Defense Failed To Oppose Fee Motion, So Excessiveness Objection Waived.
In Corrigan v. Kent, Case No. B247707 (2d Dist., Div. 6 Nov. 12, 2014) (unpublished), plaintiffs sued defendant based on a large oak tree obstructing plaintiff’s view of the ocean based on a violation of Santa Barbara City view ordinance No. 5220. On the date set for trial, after the defense had certain RFAs deemed admitted upon failing to answer them, the parties signed a settlement stipulation and judgment by which defendant agreed to reduce the oak tree height by a supervising arborist. The settlement also contained a fee provision designating plaintiffs as the prevailing party. However, after the defense apparently reneged, plaintiffs obtained an order enforcing the settlement agreement and judgment. Then, plaintiffs moved to recoup fees. The lower court awarded them $27,524.50 under the RFA “costs of proof” sanctions provision and the settlement agreement fees clause.
The defense got no relief on appeal in a 3-0 opinion authored by Presiding Justice Gilbert.

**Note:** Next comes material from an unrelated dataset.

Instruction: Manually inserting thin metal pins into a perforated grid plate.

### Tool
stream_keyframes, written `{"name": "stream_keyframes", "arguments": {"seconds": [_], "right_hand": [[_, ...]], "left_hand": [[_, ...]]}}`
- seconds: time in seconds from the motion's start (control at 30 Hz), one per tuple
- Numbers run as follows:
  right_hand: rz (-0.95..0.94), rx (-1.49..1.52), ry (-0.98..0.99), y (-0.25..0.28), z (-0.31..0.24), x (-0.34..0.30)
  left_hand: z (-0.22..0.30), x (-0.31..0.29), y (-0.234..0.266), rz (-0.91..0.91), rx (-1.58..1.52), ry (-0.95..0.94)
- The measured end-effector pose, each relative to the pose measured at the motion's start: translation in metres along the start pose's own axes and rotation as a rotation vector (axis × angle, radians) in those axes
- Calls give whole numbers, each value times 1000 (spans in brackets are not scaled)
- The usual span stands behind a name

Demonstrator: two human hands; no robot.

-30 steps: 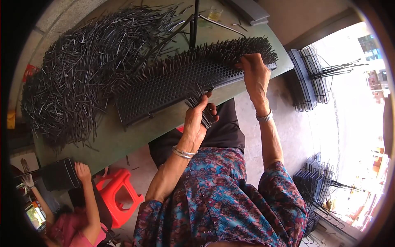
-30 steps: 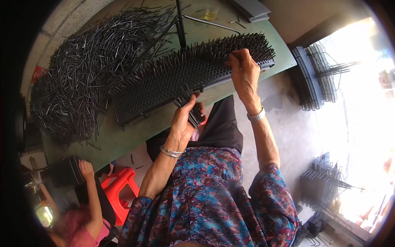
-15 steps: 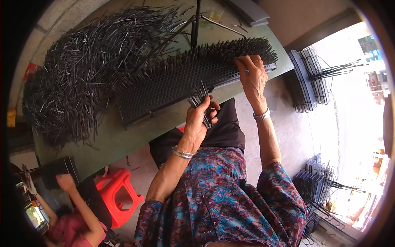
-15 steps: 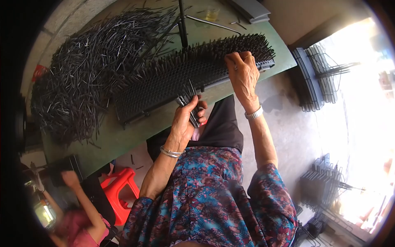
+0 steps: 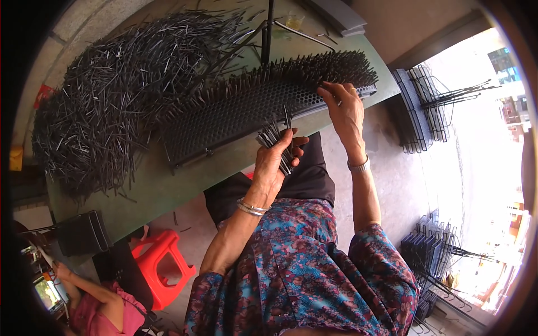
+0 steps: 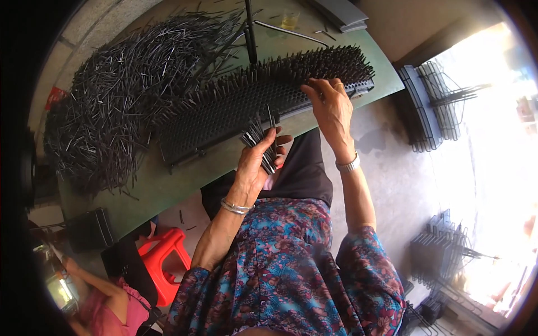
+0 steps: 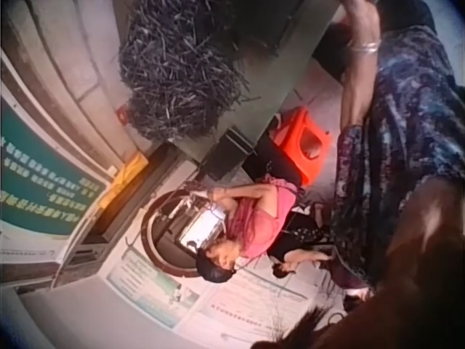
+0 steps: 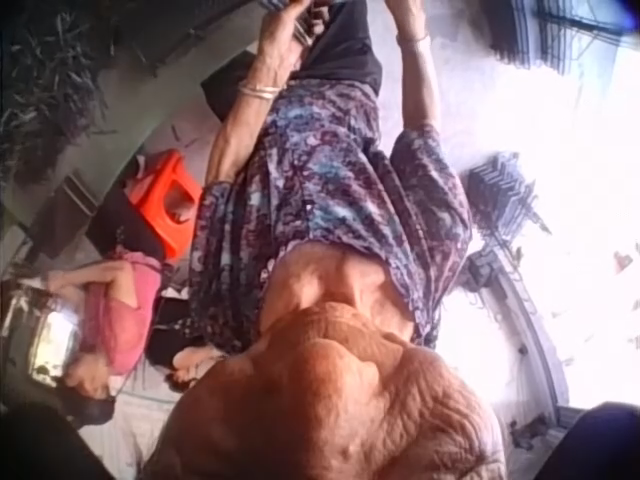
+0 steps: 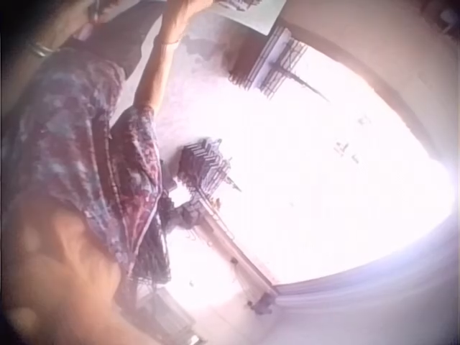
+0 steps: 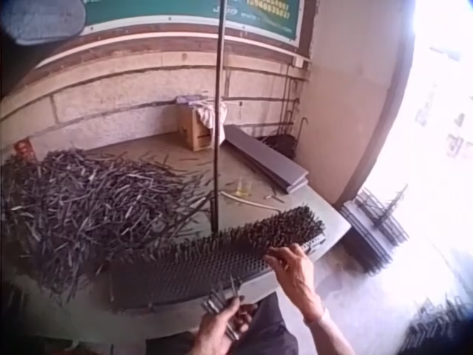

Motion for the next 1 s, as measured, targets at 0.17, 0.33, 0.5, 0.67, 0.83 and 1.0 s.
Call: {"name": "stream_keyframes", "arguments": {"seconds": [0.17,0.33,0.5,0.67,0.83,1.0], "right_hand": [[-586,438,-67,3,-10,-23],[-728,684,-405,4,-15,-28],[-699,624,-342,9,-10,-21],[-747,711,-382,16,-5,-20],[-576,709,-372,28,0,-17],[-68,411,-206,32,9,-3]], "left_hand": [[-2,1,-1,-26,39,-19],[-2,-5,-9,0,80,-22],[0,-8,-8,-60,241,38],[-2,-10,-9,-69,293,46],[-6,-3,-1,-46,274,68],[4,4,5,44,100,75]]}}
Point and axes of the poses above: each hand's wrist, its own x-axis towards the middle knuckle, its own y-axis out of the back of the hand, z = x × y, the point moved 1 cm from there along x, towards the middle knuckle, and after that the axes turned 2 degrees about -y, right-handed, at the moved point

The fees clause in the settlement agreement established fee entitlement, so the appellate court did not have to even consider the RFA basis for entitlement. The defense claim that fees were excessive did not resonate because defendant never opposed the fee motion or raised particular objections before the lower court, meaning the excessive contention was forfeited on appeal. (City of Santa Paula v. Narula, 114 Cal.App.4th 485, 494 (2003).) Also, the appellate court agreed that plaintiffs were entitled to more fees for winning on appeal, but that such a claim should be initially raised in the trial court—consistent with many cases recognizing lower courts are better prepared than appellate courts to get into the nitty-gritty of fee substantiation/reasonableness issues. (Palmer v. Shawback, 17 Cal.App.4th 296, 301 (1993); Citizens Assn. for Sensible Development of Bishop Area v. County of Inyo, 172 Cal.App.3d 151, 176 (1985).)